His portraits are simple, at first glance, but they have an appealing depth to it. I’ll take a portrait of Jeanne for example; that elongated face, full lips, dark eyes full of liveliness that gaze, not at he viewer, but into the distance, softness of her hair that falls on the shoulders, rosy cheeks. Her eyes seem so dark, thoughtful and dreamy but her gaze is full of unbearable sadness, sadness that is realistic, perhaps the sadness caused by the cruel realty which she cannot escape from. Melancholic spirit captivates all his portraits and nudes. Long-faced, sad beauties,that gaze thoughtfully at their dreary and lonely surrounding. Their gaze is not direct, they’re not asking the audience to rescue them from their sad worlds, quite the opposite, they seem to be an inherent part of that world, trapped in it for eternity.

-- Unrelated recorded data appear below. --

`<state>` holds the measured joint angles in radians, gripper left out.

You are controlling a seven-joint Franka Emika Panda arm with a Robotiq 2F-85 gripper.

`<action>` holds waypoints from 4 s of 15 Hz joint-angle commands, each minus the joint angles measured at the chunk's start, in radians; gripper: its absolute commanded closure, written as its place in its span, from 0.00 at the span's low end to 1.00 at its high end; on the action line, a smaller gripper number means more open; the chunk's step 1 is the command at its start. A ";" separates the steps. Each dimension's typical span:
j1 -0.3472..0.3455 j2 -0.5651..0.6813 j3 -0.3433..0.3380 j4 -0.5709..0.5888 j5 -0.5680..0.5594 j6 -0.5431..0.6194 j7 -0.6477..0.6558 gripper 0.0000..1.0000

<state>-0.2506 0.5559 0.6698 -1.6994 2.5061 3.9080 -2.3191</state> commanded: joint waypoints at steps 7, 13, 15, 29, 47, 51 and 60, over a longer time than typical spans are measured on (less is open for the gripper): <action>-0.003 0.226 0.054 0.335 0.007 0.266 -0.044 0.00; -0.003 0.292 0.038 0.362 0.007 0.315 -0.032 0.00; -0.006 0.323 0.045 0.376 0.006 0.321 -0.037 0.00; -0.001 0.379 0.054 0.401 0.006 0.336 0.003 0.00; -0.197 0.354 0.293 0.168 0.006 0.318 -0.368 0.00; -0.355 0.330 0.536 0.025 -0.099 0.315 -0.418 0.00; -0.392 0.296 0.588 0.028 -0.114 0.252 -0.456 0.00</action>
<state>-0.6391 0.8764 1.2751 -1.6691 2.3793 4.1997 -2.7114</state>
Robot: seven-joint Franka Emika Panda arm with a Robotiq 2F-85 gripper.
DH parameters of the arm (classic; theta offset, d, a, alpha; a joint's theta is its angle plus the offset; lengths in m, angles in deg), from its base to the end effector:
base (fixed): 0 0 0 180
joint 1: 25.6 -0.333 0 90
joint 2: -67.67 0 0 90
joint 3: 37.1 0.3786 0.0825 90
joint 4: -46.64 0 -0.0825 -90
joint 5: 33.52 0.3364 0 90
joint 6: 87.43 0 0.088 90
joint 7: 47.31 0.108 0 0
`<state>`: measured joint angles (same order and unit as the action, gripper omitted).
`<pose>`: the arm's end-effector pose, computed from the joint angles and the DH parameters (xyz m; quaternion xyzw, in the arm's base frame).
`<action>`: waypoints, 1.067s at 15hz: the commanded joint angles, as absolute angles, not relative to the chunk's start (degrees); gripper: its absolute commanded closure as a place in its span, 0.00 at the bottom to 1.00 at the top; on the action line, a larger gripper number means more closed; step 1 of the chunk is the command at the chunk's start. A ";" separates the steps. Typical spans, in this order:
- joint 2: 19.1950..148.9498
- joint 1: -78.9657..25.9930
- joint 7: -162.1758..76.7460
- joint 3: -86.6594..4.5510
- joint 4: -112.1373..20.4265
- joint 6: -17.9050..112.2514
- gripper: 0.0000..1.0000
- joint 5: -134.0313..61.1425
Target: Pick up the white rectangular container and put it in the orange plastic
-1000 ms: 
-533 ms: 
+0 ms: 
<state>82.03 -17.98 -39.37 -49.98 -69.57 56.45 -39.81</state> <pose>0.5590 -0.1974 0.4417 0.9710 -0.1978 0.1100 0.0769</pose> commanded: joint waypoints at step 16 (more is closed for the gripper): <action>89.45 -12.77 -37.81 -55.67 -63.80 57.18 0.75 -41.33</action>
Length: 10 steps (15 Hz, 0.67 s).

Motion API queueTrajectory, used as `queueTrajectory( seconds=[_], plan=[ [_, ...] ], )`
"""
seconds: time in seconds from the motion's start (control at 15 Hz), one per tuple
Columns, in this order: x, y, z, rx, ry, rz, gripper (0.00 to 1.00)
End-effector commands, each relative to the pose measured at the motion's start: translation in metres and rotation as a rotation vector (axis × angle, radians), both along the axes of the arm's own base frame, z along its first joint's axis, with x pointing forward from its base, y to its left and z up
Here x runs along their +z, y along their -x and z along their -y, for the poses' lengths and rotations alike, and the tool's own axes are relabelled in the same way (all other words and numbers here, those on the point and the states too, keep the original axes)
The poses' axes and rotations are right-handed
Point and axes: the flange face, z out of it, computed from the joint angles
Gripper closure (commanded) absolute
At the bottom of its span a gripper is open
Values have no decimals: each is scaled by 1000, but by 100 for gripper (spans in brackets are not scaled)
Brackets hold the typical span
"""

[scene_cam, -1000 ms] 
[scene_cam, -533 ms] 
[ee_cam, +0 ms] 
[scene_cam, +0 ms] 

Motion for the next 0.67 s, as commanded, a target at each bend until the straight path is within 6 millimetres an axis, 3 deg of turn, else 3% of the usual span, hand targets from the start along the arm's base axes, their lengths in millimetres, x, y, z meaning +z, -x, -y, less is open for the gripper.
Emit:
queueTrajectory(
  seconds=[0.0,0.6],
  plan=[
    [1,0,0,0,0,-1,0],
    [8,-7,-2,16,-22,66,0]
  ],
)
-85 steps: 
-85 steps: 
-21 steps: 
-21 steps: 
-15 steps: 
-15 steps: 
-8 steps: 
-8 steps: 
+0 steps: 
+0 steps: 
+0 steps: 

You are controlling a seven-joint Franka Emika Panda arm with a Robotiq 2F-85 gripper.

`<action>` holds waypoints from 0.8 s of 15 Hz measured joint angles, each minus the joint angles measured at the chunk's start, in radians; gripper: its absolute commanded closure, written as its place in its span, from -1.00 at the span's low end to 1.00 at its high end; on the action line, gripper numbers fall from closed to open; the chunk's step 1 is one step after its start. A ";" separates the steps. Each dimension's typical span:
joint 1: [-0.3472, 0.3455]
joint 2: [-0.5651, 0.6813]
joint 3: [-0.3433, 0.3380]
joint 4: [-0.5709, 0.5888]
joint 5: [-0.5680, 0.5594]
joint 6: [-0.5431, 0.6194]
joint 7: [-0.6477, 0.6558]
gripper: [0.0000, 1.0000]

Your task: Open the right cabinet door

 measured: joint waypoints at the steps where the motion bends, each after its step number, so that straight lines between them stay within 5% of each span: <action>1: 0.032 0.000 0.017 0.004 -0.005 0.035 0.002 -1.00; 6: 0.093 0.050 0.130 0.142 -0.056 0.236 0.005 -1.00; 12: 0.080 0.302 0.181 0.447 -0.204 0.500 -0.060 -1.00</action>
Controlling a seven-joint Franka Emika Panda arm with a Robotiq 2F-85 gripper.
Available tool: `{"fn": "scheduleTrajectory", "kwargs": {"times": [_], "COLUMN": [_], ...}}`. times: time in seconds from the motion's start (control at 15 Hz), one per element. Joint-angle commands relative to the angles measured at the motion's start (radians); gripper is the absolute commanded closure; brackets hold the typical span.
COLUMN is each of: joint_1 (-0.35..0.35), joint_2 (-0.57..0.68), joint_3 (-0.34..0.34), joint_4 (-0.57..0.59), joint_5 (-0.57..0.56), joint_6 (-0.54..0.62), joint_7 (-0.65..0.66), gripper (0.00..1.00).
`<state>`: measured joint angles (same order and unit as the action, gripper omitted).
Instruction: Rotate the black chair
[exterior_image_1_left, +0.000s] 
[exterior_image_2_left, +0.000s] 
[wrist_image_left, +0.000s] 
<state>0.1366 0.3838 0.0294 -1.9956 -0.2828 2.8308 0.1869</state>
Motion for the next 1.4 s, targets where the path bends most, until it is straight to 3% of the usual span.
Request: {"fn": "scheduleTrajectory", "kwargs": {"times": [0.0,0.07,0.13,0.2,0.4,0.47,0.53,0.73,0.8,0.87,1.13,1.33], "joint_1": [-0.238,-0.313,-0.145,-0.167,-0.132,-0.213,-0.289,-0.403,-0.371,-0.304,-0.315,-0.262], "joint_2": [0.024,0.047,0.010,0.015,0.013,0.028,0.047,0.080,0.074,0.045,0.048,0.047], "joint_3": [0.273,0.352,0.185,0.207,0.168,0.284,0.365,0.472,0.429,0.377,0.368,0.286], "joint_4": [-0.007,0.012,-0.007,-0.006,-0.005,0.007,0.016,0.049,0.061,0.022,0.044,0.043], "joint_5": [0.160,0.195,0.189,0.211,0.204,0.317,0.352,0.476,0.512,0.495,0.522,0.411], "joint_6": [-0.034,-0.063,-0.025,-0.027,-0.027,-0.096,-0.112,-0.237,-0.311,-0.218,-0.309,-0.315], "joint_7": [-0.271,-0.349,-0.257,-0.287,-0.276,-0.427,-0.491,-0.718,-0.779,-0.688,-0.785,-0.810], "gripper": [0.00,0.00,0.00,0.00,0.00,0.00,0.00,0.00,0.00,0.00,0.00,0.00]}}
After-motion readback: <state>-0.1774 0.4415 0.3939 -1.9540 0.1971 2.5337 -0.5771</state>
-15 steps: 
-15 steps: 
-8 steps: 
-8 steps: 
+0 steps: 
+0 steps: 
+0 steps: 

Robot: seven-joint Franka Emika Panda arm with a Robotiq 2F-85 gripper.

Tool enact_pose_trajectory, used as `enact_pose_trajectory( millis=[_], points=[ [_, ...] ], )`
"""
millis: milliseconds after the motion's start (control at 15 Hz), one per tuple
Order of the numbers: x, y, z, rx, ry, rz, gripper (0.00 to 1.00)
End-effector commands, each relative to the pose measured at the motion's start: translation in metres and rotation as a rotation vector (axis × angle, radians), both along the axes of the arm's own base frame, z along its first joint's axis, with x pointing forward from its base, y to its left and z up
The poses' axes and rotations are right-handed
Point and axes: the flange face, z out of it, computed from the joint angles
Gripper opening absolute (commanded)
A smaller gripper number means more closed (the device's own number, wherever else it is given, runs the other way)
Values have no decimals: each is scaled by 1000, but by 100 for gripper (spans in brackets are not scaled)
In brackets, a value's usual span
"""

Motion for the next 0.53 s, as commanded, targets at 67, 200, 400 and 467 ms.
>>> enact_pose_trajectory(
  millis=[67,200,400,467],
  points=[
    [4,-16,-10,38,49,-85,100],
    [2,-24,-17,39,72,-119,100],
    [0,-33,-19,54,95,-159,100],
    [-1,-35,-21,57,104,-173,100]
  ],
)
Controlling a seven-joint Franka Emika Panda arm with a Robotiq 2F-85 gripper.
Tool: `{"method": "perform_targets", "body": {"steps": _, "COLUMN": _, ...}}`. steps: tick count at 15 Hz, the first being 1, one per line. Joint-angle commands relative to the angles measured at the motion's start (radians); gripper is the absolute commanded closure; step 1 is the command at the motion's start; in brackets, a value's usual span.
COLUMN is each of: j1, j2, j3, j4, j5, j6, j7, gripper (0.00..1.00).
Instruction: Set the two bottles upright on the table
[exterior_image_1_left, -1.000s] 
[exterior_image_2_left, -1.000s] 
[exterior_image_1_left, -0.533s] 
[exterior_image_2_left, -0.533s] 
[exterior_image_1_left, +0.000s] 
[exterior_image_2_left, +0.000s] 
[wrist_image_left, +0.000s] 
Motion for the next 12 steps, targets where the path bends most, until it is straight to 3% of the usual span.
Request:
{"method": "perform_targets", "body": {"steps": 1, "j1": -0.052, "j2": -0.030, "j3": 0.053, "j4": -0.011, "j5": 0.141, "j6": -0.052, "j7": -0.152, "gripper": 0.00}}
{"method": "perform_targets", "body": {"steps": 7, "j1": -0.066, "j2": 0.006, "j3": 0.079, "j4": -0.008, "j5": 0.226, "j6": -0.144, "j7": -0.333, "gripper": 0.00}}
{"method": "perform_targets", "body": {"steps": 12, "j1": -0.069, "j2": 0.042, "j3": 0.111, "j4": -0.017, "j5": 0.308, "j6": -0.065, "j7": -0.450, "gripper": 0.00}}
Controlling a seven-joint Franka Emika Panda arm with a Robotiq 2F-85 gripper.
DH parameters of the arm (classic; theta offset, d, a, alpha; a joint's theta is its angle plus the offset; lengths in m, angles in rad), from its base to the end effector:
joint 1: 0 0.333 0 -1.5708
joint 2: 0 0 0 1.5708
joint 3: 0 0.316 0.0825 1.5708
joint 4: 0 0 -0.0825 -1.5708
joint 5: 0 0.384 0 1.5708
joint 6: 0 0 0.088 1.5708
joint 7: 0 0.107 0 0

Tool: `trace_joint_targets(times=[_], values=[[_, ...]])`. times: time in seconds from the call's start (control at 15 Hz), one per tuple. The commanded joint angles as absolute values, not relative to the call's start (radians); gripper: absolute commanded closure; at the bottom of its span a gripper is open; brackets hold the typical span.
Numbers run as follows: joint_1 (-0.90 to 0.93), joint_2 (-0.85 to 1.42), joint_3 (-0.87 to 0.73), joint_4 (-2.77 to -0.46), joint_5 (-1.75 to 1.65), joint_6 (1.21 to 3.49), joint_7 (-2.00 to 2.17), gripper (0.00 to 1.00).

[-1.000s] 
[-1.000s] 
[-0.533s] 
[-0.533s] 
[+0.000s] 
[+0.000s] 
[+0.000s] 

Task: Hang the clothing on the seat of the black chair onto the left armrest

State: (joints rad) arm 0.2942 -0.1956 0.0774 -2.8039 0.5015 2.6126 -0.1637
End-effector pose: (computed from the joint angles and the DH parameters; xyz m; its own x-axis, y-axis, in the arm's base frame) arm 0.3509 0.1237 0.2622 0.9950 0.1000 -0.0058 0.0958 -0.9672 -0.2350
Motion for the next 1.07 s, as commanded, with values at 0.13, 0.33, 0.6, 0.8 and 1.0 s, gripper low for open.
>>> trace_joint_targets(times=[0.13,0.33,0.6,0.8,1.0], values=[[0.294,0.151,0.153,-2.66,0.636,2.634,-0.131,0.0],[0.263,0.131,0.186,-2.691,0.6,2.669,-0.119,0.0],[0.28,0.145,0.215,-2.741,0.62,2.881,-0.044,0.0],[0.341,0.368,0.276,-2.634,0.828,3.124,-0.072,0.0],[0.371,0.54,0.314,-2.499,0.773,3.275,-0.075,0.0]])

Modigliani died in 1920, aged thirty five, from consumption he masked with alcohol for many years. His epitaph read ‘Struck down by Death at the moment of glory’. Amedeo was a charismatic man who attracted the attention of females. Actually, many of his painting are now lost due to giving them to his girlfriends of the time. With only one solo exhibition held in 1917, which caused a lot of controversy among Parisians, Modigliani, who never longed his work to be regarded as avant-garde, became the epitome of the tragic artist and a posthumous legend of him was created.
Modigliani was an artist who created and painted not in an attempt to shock the audience or outrage, but to say ‘This is what I see.’